*** Opening of Data listing ***

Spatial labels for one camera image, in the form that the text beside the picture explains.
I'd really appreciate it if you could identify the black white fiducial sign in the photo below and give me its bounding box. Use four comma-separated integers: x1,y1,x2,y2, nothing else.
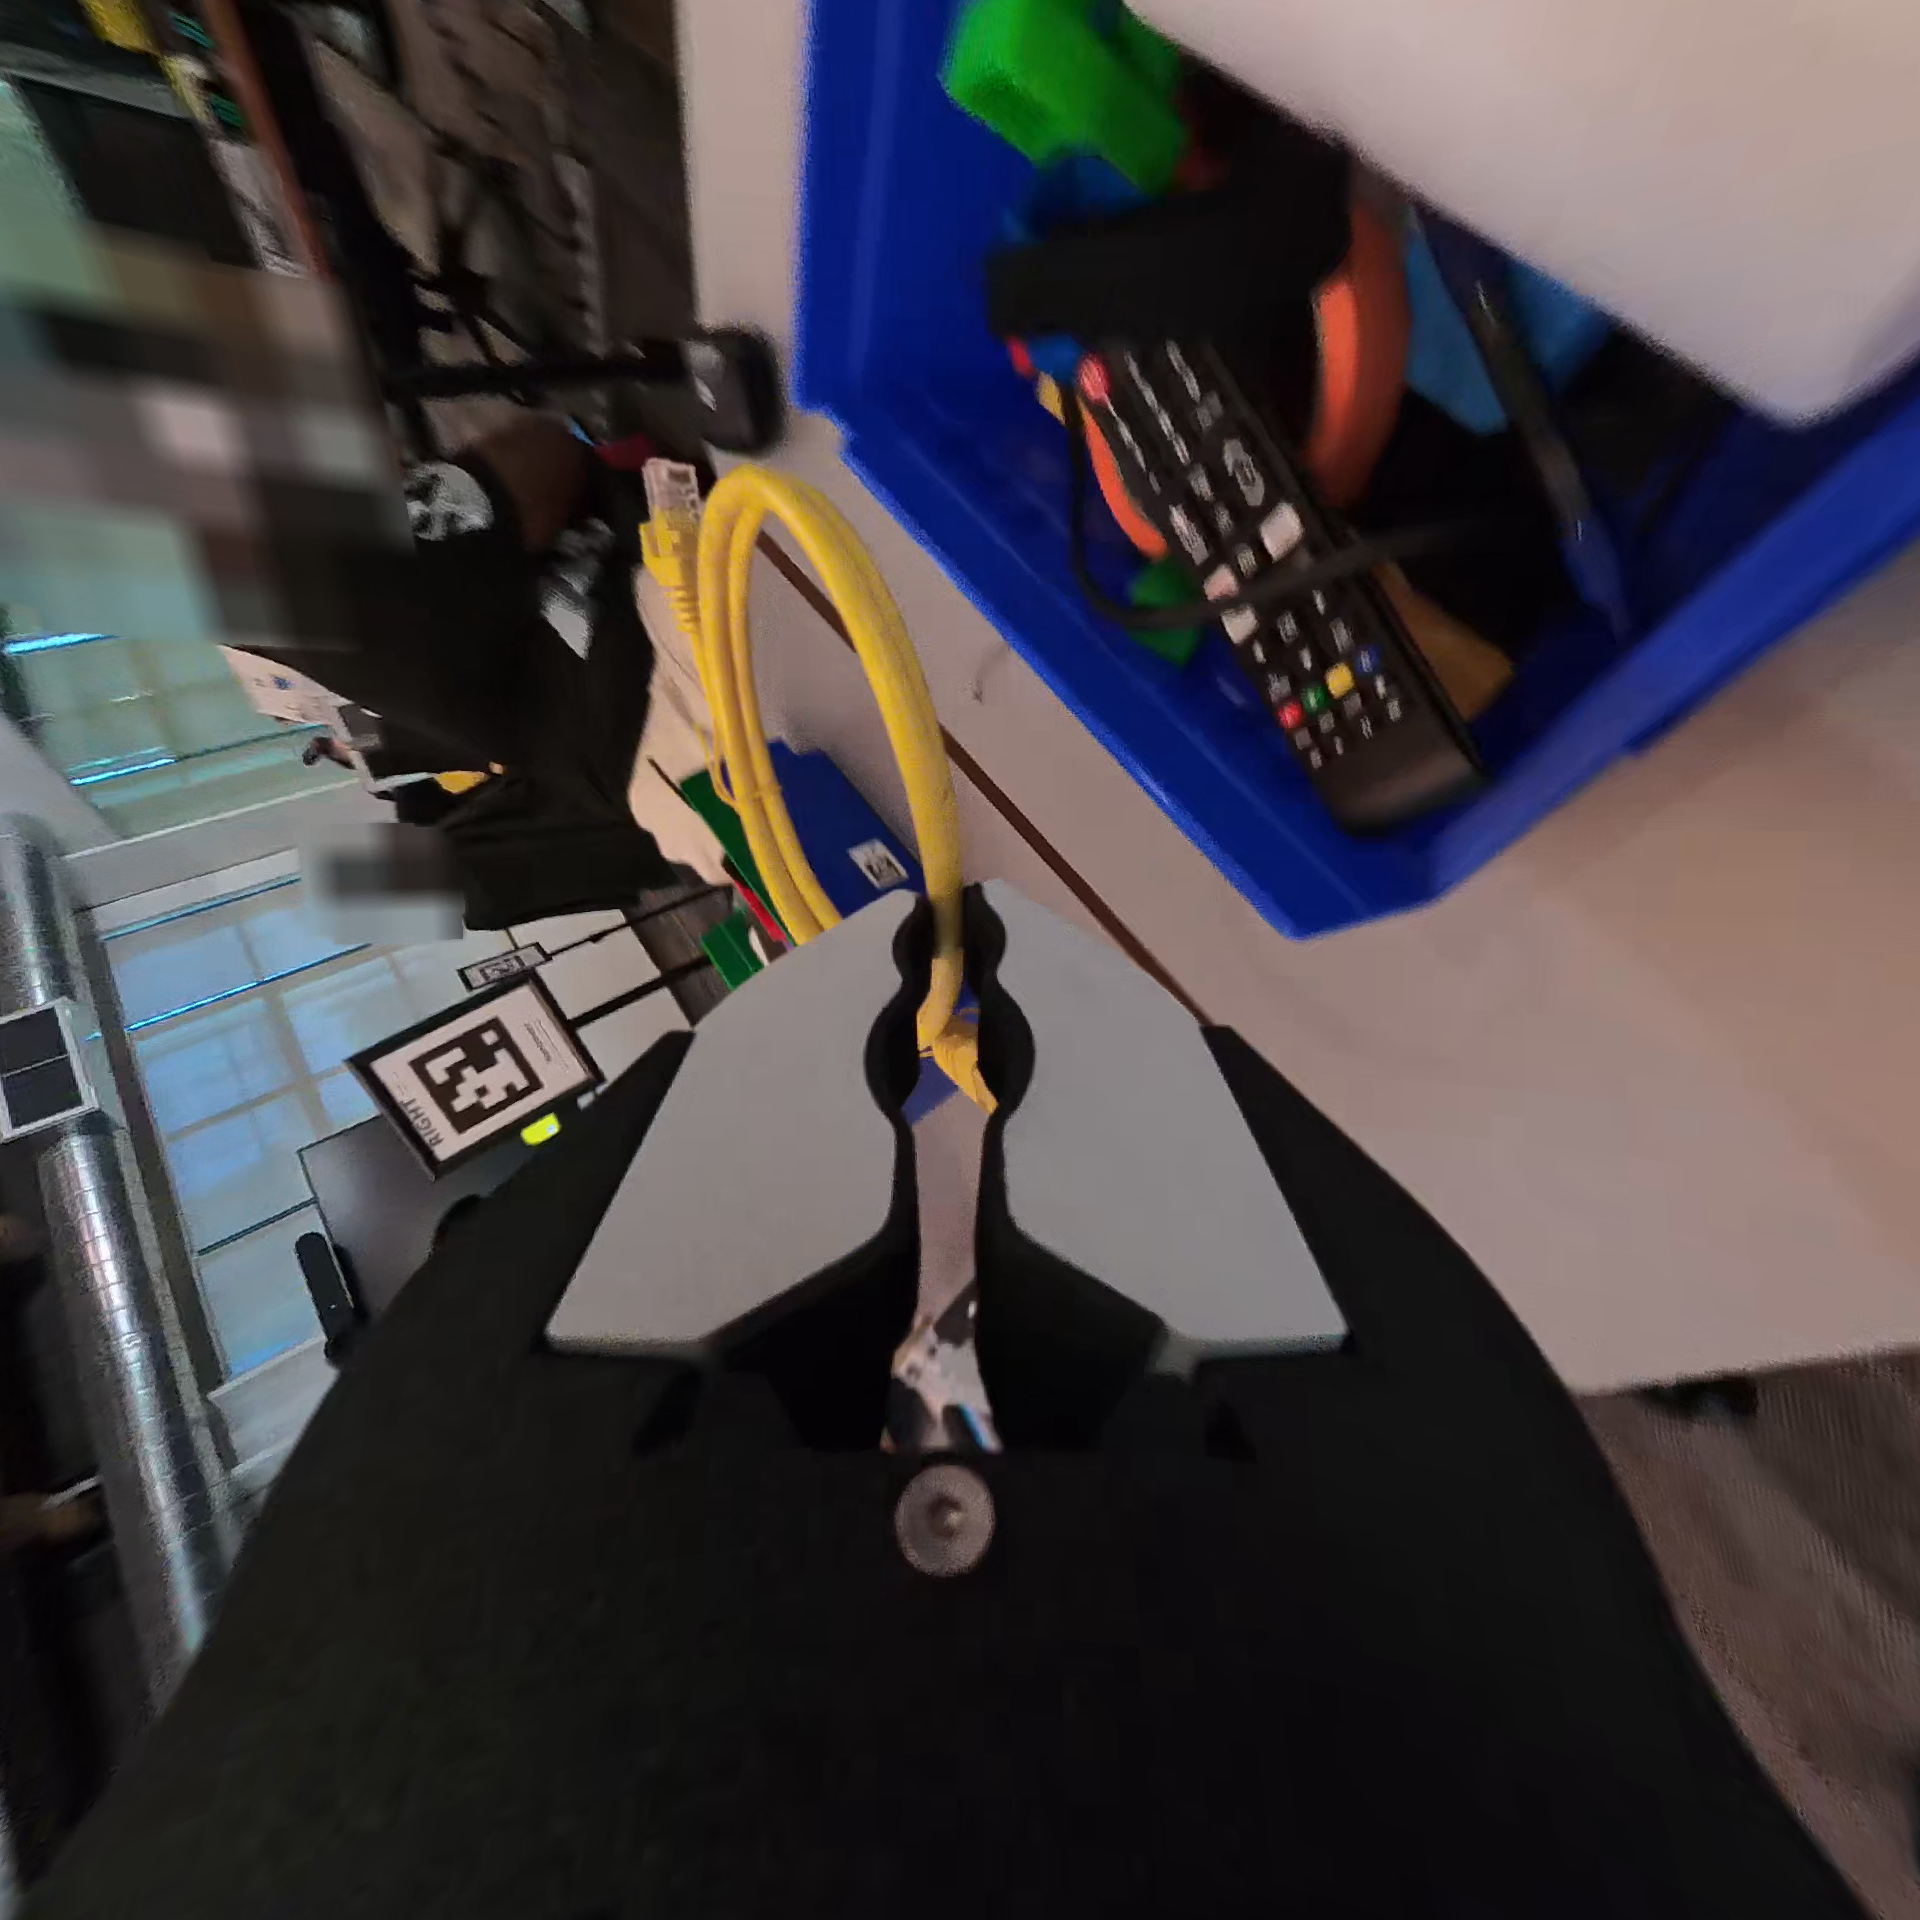
349,974,606,1181

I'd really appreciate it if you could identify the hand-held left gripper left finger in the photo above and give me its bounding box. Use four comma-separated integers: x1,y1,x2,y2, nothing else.
543,892,923,1367

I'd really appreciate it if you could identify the black remote control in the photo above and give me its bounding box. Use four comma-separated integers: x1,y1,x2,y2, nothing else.
1075,343,1489,832

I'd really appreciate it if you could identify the blue plastic bin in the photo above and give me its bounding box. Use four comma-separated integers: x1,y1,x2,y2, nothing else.
790,0,1920,942
752,742,921,963

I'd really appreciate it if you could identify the green plastic bin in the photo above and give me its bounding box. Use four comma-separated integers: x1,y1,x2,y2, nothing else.
680,768,798,994

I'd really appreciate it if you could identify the orange ring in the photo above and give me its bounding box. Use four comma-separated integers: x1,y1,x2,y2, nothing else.
1080,187,1419,564

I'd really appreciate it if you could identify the small green block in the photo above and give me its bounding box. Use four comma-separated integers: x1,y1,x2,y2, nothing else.
1128,560,1206,665

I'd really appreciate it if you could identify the green toy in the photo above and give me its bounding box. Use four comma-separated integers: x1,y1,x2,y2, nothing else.
942,0,1191,201

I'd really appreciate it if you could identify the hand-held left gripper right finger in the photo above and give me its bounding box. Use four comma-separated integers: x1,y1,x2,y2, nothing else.
973,882,1353,1365

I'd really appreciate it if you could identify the tan cardboard piece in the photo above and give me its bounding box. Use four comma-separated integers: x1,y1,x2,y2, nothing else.
1372,558,1520,725

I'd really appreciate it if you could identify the yellow ethernet cable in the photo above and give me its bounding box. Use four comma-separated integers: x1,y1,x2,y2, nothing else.
641,462,1004,1116

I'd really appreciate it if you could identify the black floor lamp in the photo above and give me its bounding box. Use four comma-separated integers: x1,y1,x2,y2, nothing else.
404,323,793,456

*** Close of Data listing ***

Try it:
Render all entries verbatim, excluding any pictures they hold.

Worked solution:
Spatial labels for one camera image, in the form that the text beside the picture explains.
I'd really appreciate it if you could identify the black white fiducial sign in the photo below and give me its bounding box. Use four comma-separated integers: x1,y1,x2,y2, nothing else.
349,974,606,1181

I'd really appreciate it if you could identify the hand-held left gripper left finger in the photo above and give me its bounding box. Use four comma-separated integers: x1,y1,x2,y2, nothing else.
543,892,923,1367

I'd really appreciate it if you could identify the black remote control in the photo above and give me its bounding box. Use four comma-separated integers: x1,y1,x2,y2, nothing else.
1075,343,1489,832

I'd really appreciate it if you could identify the blue plastic bin in the photo above and give me its bounding box. Use four comma-separated integers: x1,y1,x2,y2, nothing else.
790,0,1920,942
752,742,921,963

I'd really appreciate it if you could identify the green plastic bin in the photo above and give me its bounding box. Use four comma-separated integers: x1,y1,x2,y2, nothing else.
680,768,798,994

I'd really appreciate it if you could identify the orange ring in the photo above and give me its bounding box. Use four comma-separated integers: x1,y1,x2,y2, nothing else.
1080,187,1419,564

I'd really appreciate it if you could identify the small green block in the photo above and give me its bounding box. Use four comma-separated integers: x1,y1,x2,y2, nothing else.
1128,560,1206,665

I'd really appreciate it if you could identify the green toy in the photo above and give me its bounding box. Use four comma-separated integers: x1,y1,x2,y2, nothing else.
942,0,1191,201

I'd really appreciate it if you could identify the hand-held left gripper right finger in the photo above and give me its bounding box. Use four comma-separated integers: x1,y1,x2,y2, nothing else.
973,882,1353,1365

I'd really appreciate it if you could identify the tan cardboard piece in the photo above and give me its bounding box. Use four comma-separated integers: x1,y1,x2,y2, nothing else.
1372,558,1520,725

I'd really appreciate it if you could identify the yellow ethernet cable in the photo above and give me its bounding box. Use four comma-separated integers: x1,y1,x2,y2, nothing else.
641,462,1004,1116

I'd really appreciate it if you could identify the black floor lamp in the photo above and give me its bounding box. Use four comma-separated integers: x1,y1,x2,y2, nothing else.
404,323,793,456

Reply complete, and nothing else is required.